The whole listing below is to be copied exactly, with every picture left out.

# # # #

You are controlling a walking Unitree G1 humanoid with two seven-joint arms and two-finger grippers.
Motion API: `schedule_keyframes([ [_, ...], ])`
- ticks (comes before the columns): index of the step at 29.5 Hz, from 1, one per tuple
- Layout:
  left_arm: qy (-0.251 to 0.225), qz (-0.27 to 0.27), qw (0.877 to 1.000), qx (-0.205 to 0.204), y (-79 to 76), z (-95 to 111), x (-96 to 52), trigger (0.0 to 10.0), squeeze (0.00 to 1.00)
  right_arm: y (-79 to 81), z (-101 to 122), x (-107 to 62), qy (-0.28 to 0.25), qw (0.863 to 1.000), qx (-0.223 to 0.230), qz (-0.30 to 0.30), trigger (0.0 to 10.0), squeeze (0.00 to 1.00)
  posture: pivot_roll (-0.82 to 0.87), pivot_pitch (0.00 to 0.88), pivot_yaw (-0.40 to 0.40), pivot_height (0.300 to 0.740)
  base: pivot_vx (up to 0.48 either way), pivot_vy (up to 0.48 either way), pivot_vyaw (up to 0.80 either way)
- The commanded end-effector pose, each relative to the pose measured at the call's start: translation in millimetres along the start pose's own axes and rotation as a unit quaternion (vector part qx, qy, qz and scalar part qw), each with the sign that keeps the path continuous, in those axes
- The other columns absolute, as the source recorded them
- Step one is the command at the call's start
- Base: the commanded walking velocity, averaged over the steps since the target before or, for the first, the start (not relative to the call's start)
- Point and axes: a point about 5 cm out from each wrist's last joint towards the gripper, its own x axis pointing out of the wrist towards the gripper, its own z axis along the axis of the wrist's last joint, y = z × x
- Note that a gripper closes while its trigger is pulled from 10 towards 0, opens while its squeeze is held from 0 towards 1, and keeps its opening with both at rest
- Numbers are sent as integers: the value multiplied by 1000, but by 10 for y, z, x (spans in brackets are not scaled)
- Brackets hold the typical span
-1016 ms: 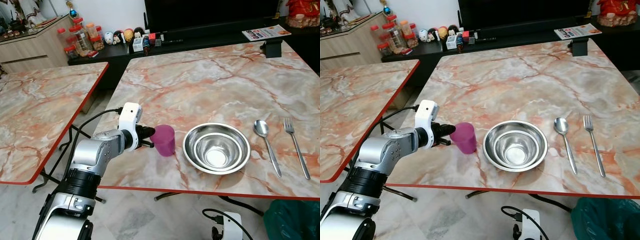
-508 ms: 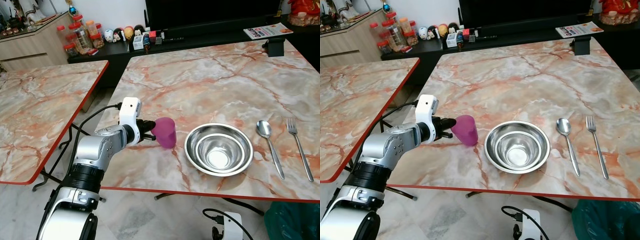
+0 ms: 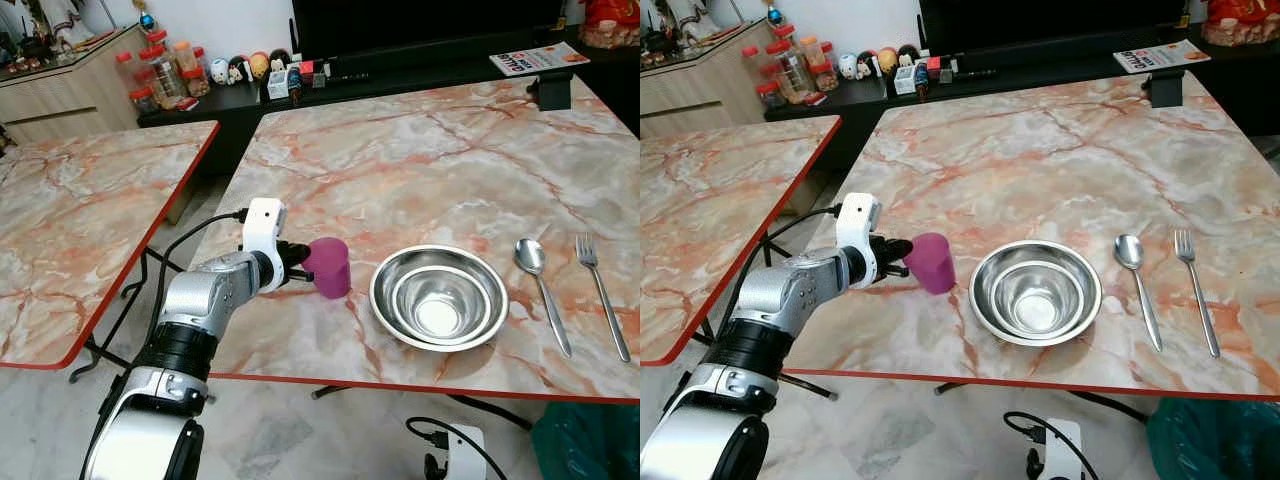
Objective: Setting the table
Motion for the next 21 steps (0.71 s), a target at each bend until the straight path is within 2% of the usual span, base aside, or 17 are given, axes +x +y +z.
schedule_keyframes([
  [1,-4,14,1000,3,65,39,-19,10000,1000,55,-27,-6,5,1000,4,5,10000,0,-46,7,196,719,0,0,0],
  [11,-17,18,1000,0,102,111,-45,10000,1000,67,-18,-4,3,1000,5,6,10000,0,-45,5,198,719,0,0,0],
  [20,-59,32,998,-14,210,312,-156,10000,1000,71,-15,-4,3,1000,6,6,10000,0,-45,4,197,719,0,0,0],
  [21,-116,50,992,-24,316,467,-274,10000,0,68,-17,-4,3,1000,7,6,10000,0,-42,4,194,719,0,0,0],
])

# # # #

[Answer space]
You are controlling a walking Unitree G1 humanoid with two seven-joint arms and two-finger grippers.
Motion API: `schedule_keyframes([ [_, ...], ])`
- ticks (comes before the columns): index of the step at 29.5 Hz, from 1, one per tuple
- Layout:
  left_arm: qy (-0.251 to 0.225), qz (-0.27 to 0.27), qw (0.877 to 1.000), qx (-0.205 to 0.204), y (-79 to 76), z (-95 to 111), x (-96 to 52), trigger (0.0 to 10.0), squeeze (0.00 to 1.00)
  right_arm: y (-79 to 81), z (-101 to 122), x (-107 to 62), qy (-0.28 to 0.25), qw (0.863 to 1.000), qx (-0.223 to 0.230), qz (-0.30 to 0.30), trigger (0.0 to 10.0), squeeze (0.00 to 1.00)
  posture: pivot_roll (-0.82 to 0.87), pivot_pitch (0.00 to 0.88), pivot_yaw (-0.40 to 0.40), pivot_height (0.300 to 0.740)
  base: pivot_vx (up to 0.48 either way), pivot_vy (up to 0.48 either way), pivot_vyaw (up to 0.80 either way)
- The commanded end-effector pose, each relative to the pose measured at the call's start: translation in millimetres along the start pose's own axes and rotation as a unit quaternion (vector part qx, qy, qz and scalar part qw), each with the sign that keeps the path continuous, in those axes
- The other columns absolute, as the source recorded them
- Step one is the command at the call's start
- Base: the commanded walking velocity, averaged over the steps since the target before or, for the first, the start (not relative to the call's start)
- Point and axes: a point about 5 cm out from each wrist's last joint towards the gripper, its own x axis pointing out of the wrist towards the gripper, its own z axis along the axis of the wrist's last joint, y = z × x
- Note that a gripper closes while its trigger is pulled from 10 towards 0, opens while its squeeze is held from 0 towards 1, and keeps its opening with both at rest
- Numbers are sent as integers: the value multiplied by 1000, but by 10 for y, z, x (spans in brackets are not scaled)
- Brackets hold the typical span
-1016 ms: 
-508 ms: 
+0 ms: 
Objective: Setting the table
Motion for the next 21 steps (0.71 s), a target at each bend until the straight path is within 2% of the usual span, base aside, or 17 are given, axes +x +y +z.
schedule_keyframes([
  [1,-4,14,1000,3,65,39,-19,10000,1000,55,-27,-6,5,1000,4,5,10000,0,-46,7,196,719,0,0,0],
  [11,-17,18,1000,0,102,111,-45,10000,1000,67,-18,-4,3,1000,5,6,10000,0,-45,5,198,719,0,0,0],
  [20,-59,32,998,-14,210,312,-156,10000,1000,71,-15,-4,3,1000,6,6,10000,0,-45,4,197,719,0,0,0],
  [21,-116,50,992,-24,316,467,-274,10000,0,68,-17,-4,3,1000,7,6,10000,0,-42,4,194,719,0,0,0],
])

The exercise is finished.